» **ASSIGNMENT**: Your answer should consist solely of the lines from the one holding "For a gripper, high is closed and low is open" through the final line of the entries, reproduced exactly and without pictures.

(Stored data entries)
++++++++++++++++++++

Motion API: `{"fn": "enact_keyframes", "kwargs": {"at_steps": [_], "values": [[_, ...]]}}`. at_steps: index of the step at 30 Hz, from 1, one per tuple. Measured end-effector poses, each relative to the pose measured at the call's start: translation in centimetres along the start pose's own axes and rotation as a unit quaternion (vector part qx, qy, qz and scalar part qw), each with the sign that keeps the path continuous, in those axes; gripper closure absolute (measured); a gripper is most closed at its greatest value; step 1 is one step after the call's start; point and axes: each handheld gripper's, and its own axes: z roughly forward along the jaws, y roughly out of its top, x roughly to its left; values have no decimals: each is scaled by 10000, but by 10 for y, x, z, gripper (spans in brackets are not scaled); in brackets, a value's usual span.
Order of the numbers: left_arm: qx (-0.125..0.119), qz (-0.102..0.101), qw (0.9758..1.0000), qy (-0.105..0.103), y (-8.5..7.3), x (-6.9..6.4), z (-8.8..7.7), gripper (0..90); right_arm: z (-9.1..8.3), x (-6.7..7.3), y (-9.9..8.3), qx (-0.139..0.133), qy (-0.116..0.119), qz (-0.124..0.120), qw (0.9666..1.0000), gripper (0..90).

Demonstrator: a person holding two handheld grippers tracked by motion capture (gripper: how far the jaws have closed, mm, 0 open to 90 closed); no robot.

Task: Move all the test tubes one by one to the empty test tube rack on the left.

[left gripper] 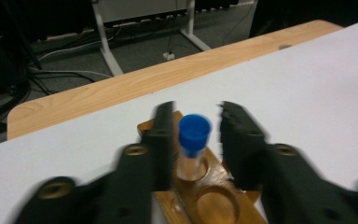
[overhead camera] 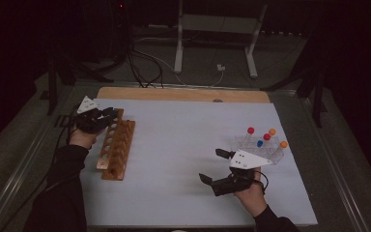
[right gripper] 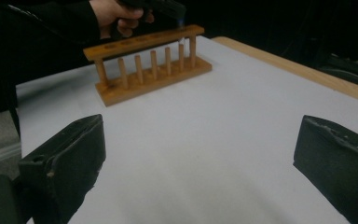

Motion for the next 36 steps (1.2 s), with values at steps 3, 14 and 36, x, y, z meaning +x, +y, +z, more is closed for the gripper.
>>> {"fn": "enact_keyframes", "kwargs": {"at_steps": [3,14,36], "values": [[-70,14,9998,-164,9,-6,-8,448,-3,-1,1,14,-33,-35,10000,19],[-416,223,9909,-1258,29,-57,-39,75,-32,-21,5,-3,-861,264,9959,19],[-178,626,9654,-2526,-2,-147,-49,39,-73,-63,-26,502,-2877,1179,9491,349]]}}
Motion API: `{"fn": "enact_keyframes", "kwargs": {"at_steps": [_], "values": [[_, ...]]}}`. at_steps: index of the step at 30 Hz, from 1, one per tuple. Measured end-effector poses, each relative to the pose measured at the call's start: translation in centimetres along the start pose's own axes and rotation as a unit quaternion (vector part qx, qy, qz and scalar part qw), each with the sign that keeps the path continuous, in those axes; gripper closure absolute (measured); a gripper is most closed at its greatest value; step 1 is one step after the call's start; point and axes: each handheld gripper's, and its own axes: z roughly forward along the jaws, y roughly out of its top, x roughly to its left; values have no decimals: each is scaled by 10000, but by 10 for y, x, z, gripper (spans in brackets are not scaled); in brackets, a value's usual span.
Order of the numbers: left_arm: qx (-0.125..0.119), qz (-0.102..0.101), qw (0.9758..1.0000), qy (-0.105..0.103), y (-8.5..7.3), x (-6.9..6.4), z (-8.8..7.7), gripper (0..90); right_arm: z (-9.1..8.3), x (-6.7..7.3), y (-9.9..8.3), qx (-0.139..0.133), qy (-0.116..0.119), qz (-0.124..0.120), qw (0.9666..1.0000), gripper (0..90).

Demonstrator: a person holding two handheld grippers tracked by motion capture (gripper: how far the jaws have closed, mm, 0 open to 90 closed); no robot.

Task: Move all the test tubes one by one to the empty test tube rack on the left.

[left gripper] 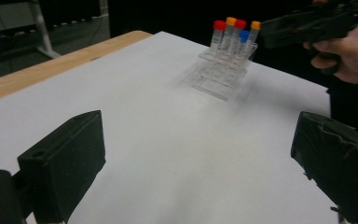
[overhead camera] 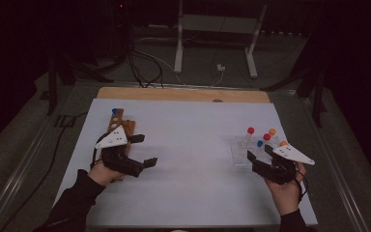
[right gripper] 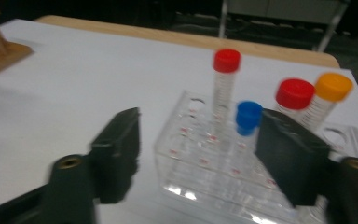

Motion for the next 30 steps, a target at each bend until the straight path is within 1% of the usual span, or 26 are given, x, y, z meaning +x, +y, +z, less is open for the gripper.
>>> {"fn": "enact_keyframes", "kwargs": {"at_steps": [2,3,5,7,10,12,15,16,21,23,27,30], "values": [[32,18,10000,-25,-1,-2,1,39,3,-4,-2,90,-64,27,9999,408],[37,19,10000,-51,-1,-3,1,39,5,-5,-3,152,-104,27,9998,416],[75,32,10000,-30,-3,-4,0,39,9,-8,-5,261,-210,26,9994,450],[76,5,10000,-40,-5,-5,0,39,13,-11,-6,353,-238,79,9991,490],[95,-24,9999,-46,-7,-5,0,39,19,-14,-8,491,-360,76,9981,541],[93,-5,9999,-42,-8,-6,0,40,23,-16,-8,541,-395,85,9977,562],[121,51,9999,-3,-7,-6,0,40,28,-19,-9,585,-416,117,9973,606],[126,54,9999,4,-7,-5,0,40,29,-20,-9,595,-408,175,9972,617],[119,6,9999,3,-9,-3,0,40,32,-25,-10,628,-385,223,9970,661],[126,11,9999,10,-9,-3,0,40,34,-25,-10,658,-338,239,9970,671],[151,-13,9999,25,-11,-1,1,40,36,-25,-10,683,-337,230,9968,714],[171,-17,9998,38,-12,0,1,40,36,-24,-10,690,-359,133,9969,755]]}}
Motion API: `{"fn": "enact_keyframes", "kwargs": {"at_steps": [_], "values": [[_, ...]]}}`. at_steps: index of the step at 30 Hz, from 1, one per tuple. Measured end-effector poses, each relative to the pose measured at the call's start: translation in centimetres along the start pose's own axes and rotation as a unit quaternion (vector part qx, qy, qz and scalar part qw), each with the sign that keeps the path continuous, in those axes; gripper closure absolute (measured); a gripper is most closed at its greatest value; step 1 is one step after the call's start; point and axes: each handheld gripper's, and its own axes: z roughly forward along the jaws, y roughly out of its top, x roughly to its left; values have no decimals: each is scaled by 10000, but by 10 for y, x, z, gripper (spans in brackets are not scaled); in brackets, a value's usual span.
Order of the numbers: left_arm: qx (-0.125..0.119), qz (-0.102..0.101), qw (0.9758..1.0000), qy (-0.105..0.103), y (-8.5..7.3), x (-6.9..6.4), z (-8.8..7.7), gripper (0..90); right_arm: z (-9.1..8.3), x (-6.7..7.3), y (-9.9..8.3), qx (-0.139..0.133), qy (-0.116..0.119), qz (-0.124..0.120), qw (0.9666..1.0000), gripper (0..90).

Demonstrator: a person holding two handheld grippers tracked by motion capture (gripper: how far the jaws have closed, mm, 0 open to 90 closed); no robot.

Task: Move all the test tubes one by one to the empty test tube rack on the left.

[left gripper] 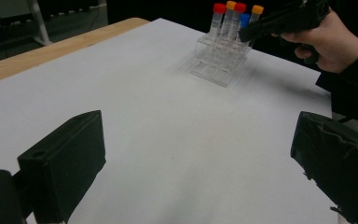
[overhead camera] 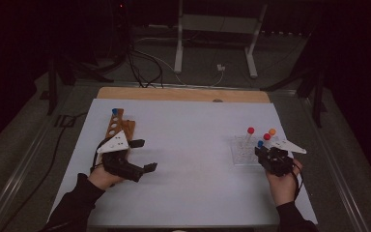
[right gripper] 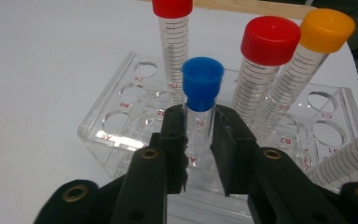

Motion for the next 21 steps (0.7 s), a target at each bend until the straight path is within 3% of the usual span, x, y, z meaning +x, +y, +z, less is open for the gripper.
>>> {"fn": "enact_keyframes", "kwargs": {"at_steps": [8,21], "values": [[2,-36,10000,-29,0,1,0,40,-2,1,2,36,36,-99,9999,768],[-10,-36,10000,-40,1,1,-1,40,-21,3,17,-285,43,-246,9993,768]]}}
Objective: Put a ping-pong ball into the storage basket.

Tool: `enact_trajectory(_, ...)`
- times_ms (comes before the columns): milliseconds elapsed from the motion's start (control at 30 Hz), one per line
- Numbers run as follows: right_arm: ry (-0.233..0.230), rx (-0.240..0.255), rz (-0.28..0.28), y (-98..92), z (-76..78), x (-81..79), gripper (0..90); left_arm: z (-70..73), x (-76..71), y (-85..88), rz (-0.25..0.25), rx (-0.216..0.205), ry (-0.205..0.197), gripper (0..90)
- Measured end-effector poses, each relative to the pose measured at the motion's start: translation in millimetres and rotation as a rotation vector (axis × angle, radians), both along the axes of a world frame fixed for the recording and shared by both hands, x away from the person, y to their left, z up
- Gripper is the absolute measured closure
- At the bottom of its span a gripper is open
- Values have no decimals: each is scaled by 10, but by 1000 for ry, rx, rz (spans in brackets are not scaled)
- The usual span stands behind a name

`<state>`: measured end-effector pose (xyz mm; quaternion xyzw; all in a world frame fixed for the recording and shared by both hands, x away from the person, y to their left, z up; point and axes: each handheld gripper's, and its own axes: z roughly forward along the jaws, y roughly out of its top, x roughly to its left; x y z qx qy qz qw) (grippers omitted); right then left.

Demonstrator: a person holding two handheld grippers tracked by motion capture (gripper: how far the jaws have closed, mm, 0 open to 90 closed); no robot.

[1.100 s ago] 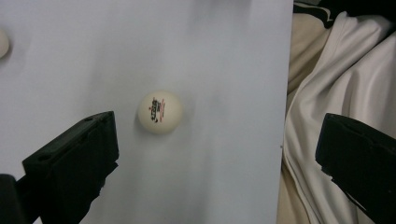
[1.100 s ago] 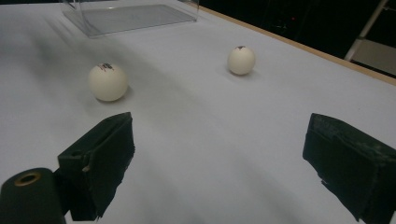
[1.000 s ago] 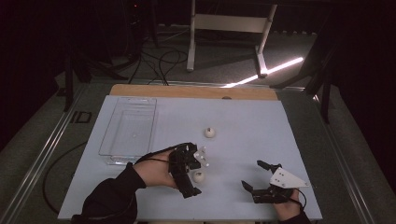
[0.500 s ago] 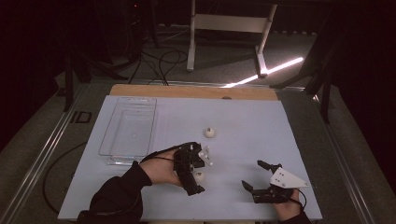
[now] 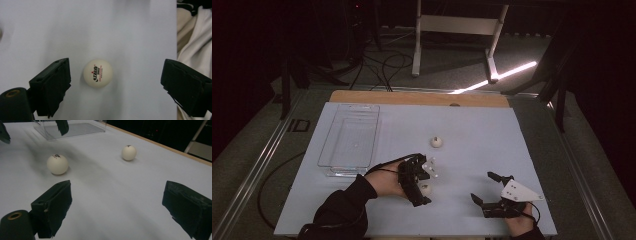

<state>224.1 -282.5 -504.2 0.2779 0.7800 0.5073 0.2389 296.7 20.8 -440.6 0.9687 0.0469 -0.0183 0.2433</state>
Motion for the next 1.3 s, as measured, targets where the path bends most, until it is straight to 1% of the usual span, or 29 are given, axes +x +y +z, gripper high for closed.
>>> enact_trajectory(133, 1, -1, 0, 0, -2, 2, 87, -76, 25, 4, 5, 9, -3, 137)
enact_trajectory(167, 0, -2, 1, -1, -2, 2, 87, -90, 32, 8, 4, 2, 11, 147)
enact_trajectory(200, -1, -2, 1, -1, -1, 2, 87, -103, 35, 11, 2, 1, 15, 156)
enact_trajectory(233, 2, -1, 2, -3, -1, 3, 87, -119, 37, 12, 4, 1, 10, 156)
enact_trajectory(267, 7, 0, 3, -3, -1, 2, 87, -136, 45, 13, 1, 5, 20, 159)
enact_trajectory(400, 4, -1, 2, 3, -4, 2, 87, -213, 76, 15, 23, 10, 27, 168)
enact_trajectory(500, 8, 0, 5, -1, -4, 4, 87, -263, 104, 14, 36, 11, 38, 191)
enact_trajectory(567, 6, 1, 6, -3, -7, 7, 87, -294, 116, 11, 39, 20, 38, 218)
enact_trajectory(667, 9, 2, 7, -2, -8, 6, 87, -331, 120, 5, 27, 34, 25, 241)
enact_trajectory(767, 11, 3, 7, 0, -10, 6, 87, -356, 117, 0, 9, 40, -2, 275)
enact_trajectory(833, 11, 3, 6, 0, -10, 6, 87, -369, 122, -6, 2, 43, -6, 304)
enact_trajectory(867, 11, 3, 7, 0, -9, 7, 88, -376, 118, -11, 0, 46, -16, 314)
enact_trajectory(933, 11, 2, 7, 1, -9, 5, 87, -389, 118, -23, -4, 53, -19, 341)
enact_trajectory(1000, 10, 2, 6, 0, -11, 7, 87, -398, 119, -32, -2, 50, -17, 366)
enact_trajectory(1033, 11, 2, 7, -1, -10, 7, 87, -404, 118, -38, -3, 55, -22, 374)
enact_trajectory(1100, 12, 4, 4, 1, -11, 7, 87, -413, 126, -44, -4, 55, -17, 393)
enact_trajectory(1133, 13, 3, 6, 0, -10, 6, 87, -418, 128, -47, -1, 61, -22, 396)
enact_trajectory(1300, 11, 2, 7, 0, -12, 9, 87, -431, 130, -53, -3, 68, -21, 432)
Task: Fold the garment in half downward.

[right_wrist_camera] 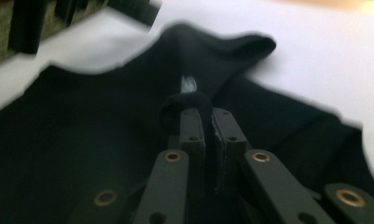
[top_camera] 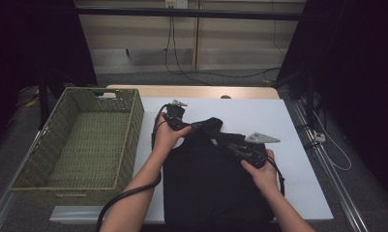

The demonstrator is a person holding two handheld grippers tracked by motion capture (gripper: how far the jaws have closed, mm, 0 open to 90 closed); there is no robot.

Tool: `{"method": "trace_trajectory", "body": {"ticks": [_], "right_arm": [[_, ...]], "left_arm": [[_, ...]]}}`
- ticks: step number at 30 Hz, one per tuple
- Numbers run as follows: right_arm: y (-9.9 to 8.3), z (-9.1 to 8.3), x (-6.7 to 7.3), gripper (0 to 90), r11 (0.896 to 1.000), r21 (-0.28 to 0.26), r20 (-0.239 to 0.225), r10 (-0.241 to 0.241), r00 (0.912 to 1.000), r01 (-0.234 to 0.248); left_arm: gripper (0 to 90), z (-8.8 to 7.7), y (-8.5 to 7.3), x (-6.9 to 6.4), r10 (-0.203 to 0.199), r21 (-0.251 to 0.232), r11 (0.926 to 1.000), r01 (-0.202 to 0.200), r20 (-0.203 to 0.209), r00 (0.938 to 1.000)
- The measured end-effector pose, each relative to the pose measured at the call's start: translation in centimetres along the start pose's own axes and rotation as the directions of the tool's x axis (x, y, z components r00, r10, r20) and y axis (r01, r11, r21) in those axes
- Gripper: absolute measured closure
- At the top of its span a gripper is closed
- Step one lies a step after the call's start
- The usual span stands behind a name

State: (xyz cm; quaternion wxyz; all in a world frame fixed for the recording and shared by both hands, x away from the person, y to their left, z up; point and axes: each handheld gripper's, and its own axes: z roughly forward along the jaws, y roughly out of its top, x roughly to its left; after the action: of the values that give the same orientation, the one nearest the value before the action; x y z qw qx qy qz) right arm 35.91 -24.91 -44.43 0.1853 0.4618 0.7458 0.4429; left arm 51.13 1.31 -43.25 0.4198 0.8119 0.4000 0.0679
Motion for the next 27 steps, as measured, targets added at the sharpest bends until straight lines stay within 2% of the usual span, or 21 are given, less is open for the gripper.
{"method": "trace_trajectory", "body": {"ticks": [3, 5, 7, 9, 10, 11, 12, 15, 16, 17, 19, 20, 21, 22, 23, 24, 25, 27], "right_arm": [[-1.1, 0.0, -0.1, 84.4, 0.999, 0.031, 0.001, 0.013, 0.9999, -0.013], [-1.4, 0.1, -0.3, 84.3, 0.999, 0.039, 0.002, 0.015, 0.9999, -0.015], [-1.4, 0.0, -0.3, 84.3, 0.999, 0.042, 0.001, 0.022, 0.9998, -0.022], [-1.4, 0.1, -0.2, 84.3, 0.999, 0.034, 0.000, 0.017, 0.9999, -0.017], [-1.4, 0.1, -0.2, 84.2, 0.999, 0.037, 0.003, 0.024, 0.9997, -0.024], [-1.4, 0.2, -0.1, 84.2, 0.999, 0.043, -0.002, 0.024, 0.9997, -0.024], [-1.4, 0.3, -0.1, 84.2, 0.999, 0.045, -0.002, 0.019, 0.9998, -0.019], [-1.3, 0.4, 0.0, 84.1, 0.999, 0.047, -0.001, 0.018, 0.9998, -0.018], [-1.3, 0.4, -0.1, 84.1, 0.999, 0.049, -0.003, 0.016, 0.9999, -0.016], [-1.3, 0.5, -0.1, 84.1, 0.999, 0.049, -0.002, 0.020, 0.9998, -0.020], [-1.3, 0.5, -0.2, 84.1, 0.998, 0.051, 0.001, 0.033, 0.9995, -0.033], [-1.3, 0.5, -0.2, 84.1, 0.998, 0.054, 0.002, 0.033, 0.9995, -0.033], [-1.3, 0.5, -0.2, 84.1, 0.998, 0.056, 0.001, 0.031, 0.9995, -0.031], [-1.2, 0.6, -0.2, 84.1, 0.998, 0.057, 0.002, 0.030, 0.9995, -0.030], [-1.2, 0.6, -0.2, 84.1, 0.998, 0.056, 0.004, 0.029, 0.9996, -0.029], [-1.2, 0.6, -0.2, 84.1, 0.998, 0.056, 0.007, 0.026, 0.9996, -0.026], [-1.2, 0.6, -0.2, 84.1, 0.998, 0.055, 0.009, 0.027, 0.9996, -0.027], [-1.2, 0.6, -0.3, 84.1, 0.998, 0.054, 0.012, 0.032, 0.9994, -0.032]], "left_arm": [[9.6, 1.1, 0.4, -0.3, 0.000, 0.007, 1.0000, 0.000, 0.008, 1.0000], [11.3, 1.7, 0.6, -0.4, 0.009, 0.019, 0.9998, -0.009, -0.005, 0.9999], [13.4, 2.3, 0.8, -0.4, 0.004, 0.024, 0.9997, -0.004, -0.014, 0.9999], [14.1, 2.8, 1.0, -0.3, 0.017, 0.029, 0.9995, -0.016, -0.016, 0.9997], [15.8, 3.0, 1.2, -0.2, 0.037, 0.035, 0.9987, -0.036, -0.022, 0.9991], [16.5, 3.3, 1.3, -0.2, 0.037, 0.043, 0.9984, -0.036, -0.022, 0.9991], [16.6, 3.6, 1.4, -0.2, 0.015, 0.035, 0.9993, -0.015, -0.017, 0.9997], [21.0, 4.3, 1.4, 0.0, 0.041, 0.050, 0.9980, -0.039, -0.032, 0.9987], [23.7, 4.6, 1.3, 0.2, 0.035, 0.057, 0.9978, -0.035, 0.008, 0.9994], [26.0, 4.9, 1.2, 0.0, 0.040, 0.056, 0.9977, -0.039, -0.021, 0.9990], [39.4, 5.0, 0.9, 0.0, 0.075, 0.064, 0.9953, -0.073, -0.032, 0.9967], [43.8, 5.0, 0.9, -0.1, 0.082, 0.064, 0.9948, -0.079, -0.050, 0.9954], [56.0, 4.8, 1.0, 0.0, 0.107, 0.079, 0.9916, -0.102, -0.054, 0.9928], [68.5, 4.6, 1.0, 0.0, 0.080, 0.085, 0.9934, -0.077, -0.036, 0.9961], [73.7, 4.6, 1.0, 0.0, 0.065, 0.087, 0.9942, -0.063, -0.015, 0.9978], [81.9, 4.4, 1.1, 0.0, 0.094, 0.103, 0.9907, -0.089, -0.041, 0.9947], [87.5, 4.2, 1.2, 0.0, 0.084, 0.095, 0.9922, -0.081, -0.027, 0.9961], [88.9, 3.5, 1.3, -0.2, 0.058, 0.078, 0.9953, -0.056, -0.020, 0.9981]]}}
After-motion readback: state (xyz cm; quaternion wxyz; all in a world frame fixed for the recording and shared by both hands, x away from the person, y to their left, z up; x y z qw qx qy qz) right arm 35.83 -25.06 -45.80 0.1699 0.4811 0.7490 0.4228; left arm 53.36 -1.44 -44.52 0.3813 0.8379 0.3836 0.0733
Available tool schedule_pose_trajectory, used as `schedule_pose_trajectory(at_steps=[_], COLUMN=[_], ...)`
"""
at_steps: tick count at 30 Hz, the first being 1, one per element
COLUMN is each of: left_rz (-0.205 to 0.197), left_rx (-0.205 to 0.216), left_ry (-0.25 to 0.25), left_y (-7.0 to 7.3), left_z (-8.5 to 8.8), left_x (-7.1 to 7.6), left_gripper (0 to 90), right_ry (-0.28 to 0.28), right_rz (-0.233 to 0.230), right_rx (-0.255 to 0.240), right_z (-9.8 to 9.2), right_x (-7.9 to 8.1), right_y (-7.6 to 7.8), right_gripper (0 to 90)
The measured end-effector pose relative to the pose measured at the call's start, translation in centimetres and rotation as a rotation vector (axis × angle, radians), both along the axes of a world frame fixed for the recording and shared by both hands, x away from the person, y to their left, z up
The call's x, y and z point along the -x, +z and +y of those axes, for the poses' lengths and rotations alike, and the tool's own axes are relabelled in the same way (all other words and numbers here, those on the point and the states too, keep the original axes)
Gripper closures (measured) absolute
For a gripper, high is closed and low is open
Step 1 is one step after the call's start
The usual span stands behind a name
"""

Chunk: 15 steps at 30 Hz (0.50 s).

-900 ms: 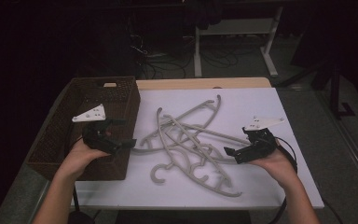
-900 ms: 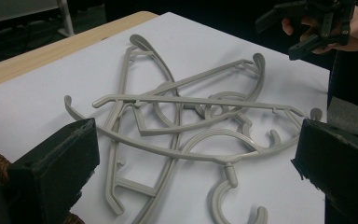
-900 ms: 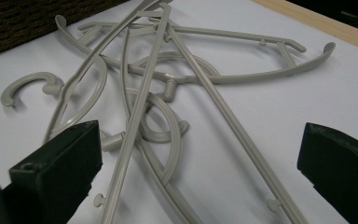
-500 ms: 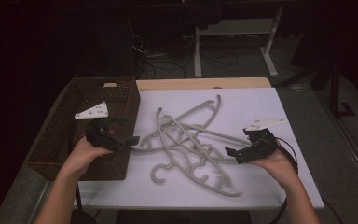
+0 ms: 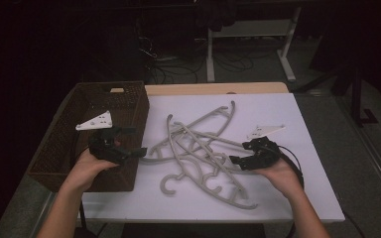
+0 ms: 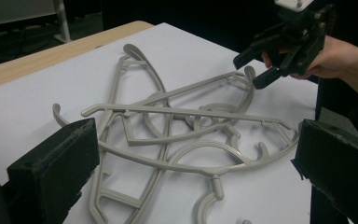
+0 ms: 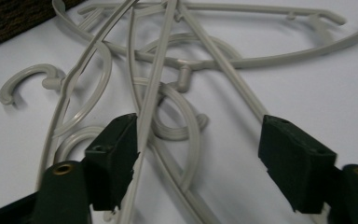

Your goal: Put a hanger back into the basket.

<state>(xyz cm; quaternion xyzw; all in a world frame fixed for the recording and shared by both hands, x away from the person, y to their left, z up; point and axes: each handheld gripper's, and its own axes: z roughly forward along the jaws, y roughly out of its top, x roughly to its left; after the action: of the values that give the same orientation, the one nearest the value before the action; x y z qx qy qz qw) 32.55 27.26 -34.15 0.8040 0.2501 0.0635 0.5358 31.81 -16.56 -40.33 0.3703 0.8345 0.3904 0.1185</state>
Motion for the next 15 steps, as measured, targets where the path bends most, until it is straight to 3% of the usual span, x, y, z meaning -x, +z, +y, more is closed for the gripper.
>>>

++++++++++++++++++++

» **EXERCISE SOLUTION**:
For a gripper, high is closed and low is open
Step 1 is one step after the call's start
The usual span stands behind a name
"""

Chunk: 15 steps at 30 Hz (0.50 s).

-900 ms: 
-900 ms: 
-900 ms: 
-500 ms: 
+0 ms: 
+0 ms: 
+0 ms: 

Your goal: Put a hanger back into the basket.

<state>(xyz cm; quaternion xyzw; all in a world frame fixed for the recording and shared by both hands, x away from the person, y to their left, z up; point and axes: each handheld gripper's, and its own axes: z roughly forward along the jaws, y roughly out of its top, x roughly to its left; after the action: of the values that give the same orientation, the one nearest the value before the action; x y z qx qy qz qw) 32.55 27.26 -34.15 0.8040 0.2501 0.0635 0.5358 31.81 -16.56 -40.33 0.3703 0.8345 0.3904 0.1185</state>
Motion for the next 15 steps, as measured, targets where the path bends most, until it is straight to 3% of the usual span, x, y, z meaning -x, +z, +y, more is closed for the gripper.
>>>

What the answer needed to say has been said.